_WHAT IS NEEDED_. Your answer should be only the lines below from the one with "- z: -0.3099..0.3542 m" to the one with "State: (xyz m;", repeated exactly, ends included.

_Excerpts from a dataset_.

+--

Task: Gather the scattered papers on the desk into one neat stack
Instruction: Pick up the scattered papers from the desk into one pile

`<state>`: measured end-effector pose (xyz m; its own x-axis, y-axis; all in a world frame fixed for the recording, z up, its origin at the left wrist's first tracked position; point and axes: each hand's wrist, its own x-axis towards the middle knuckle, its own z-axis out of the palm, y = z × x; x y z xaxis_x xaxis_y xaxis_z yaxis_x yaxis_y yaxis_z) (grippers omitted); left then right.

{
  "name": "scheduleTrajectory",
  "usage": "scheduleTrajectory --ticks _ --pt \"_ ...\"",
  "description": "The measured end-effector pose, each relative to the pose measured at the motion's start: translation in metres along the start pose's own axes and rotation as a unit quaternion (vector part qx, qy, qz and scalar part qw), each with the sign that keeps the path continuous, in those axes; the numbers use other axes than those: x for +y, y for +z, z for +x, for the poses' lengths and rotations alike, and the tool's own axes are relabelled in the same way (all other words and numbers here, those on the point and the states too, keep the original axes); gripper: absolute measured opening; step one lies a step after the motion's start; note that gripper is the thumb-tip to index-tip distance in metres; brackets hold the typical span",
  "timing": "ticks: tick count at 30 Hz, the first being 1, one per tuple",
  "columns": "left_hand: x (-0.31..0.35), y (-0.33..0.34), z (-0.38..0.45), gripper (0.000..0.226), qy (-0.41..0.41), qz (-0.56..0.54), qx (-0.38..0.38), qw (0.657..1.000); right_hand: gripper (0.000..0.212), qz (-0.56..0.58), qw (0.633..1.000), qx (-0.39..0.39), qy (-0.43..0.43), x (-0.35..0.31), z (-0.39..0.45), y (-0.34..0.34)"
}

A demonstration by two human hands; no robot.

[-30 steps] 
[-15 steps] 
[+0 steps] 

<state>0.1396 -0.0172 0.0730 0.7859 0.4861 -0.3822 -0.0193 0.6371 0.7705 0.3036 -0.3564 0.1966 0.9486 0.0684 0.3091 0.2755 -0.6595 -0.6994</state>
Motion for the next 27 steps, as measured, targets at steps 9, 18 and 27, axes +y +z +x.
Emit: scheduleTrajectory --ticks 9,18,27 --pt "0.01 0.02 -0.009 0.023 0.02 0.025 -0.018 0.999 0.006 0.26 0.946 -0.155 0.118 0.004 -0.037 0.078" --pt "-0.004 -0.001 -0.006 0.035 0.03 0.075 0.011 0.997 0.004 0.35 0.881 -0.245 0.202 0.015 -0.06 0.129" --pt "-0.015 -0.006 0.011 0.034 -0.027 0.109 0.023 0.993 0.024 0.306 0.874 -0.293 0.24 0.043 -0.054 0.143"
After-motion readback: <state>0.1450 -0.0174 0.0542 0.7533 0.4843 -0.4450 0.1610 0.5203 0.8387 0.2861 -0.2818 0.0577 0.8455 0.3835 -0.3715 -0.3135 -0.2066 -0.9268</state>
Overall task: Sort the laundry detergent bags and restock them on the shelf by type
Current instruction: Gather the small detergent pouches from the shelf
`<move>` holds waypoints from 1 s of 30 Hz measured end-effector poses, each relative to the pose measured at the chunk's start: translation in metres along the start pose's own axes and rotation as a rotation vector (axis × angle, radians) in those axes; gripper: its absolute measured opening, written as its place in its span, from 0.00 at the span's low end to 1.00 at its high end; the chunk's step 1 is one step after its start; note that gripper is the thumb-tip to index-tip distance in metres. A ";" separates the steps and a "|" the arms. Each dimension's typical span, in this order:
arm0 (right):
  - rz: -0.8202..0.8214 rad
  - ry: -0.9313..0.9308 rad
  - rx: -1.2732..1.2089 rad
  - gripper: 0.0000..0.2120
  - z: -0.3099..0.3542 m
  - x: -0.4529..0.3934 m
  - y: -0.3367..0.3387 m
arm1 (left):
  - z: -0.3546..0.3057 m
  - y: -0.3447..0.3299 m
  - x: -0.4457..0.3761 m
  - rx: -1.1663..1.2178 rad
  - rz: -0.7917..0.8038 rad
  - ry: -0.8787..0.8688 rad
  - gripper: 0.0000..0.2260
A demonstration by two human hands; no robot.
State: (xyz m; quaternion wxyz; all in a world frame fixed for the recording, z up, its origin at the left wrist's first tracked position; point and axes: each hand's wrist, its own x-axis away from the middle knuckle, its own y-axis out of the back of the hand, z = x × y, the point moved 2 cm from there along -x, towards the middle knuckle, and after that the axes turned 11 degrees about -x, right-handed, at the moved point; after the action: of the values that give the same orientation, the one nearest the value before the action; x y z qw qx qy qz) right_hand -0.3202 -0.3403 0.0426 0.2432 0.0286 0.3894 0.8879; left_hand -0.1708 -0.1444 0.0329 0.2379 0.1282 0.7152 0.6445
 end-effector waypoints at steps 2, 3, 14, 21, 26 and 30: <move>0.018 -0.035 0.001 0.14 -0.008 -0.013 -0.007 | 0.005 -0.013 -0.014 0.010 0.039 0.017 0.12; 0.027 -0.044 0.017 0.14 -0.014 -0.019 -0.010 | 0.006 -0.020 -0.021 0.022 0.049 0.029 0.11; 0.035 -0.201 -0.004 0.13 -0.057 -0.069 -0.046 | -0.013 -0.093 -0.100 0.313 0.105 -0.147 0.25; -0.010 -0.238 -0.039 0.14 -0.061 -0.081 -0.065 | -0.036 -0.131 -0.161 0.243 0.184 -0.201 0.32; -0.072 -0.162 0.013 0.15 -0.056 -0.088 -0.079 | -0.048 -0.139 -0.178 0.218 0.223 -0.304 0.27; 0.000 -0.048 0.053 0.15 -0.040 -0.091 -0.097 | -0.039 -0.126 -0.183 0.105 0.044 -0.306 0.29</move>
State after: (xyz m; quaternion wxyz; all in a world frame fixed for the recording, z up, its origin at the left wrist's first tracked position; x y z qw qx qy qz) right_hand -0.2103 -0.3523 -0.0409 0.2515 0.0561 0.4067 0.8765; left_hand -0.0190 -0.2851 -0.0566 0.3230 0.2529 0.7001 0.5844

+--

_OUTPUT FOR THIS EXERCISE_.
  - z: -0.3099..0.3542 m
  - x: -0.4529..0.3934 m
  - y: -0.3367..0.3387 m
arm1 (left):
  - z: -0.3546..0.3057 m
  - y: -0.3447..0.3299 m
  - x: -0.4457..0.3761 m
  - rx: -1.1663..1.2178 rad
  - rz: -0.7917..0.8038 rad
  - ry: -0.8787..0.8688 rad
  - gripper: 0.0000..0.2260
A demonstration by two human hands; no robot.
State: (xyz m; quaternion wxyz; all in a world frame fixed for the recording, z up, its origin at the left wrist's first tracked position; point and axes: each hand's wrist, its own x-axis away from the middle knuckle, its own y-axis out of the back of the hand, z = x × y, the point moved 2 cm from there along -x, towards the middle knuckle, and after that the axes turned 11 degrees about -x, right-handed, at the moved point; after the action: of the values that give the same orientation, the one nearest the value before the action; x y z qw qx qy qz) right_hand -0.3202 -0.3403 0.0426 0.2432 0.0286 0.3894 0.8879; left_hand -0.1708 -0.1444 0.0329 0.2379 0.1282 0.7152 0.6445

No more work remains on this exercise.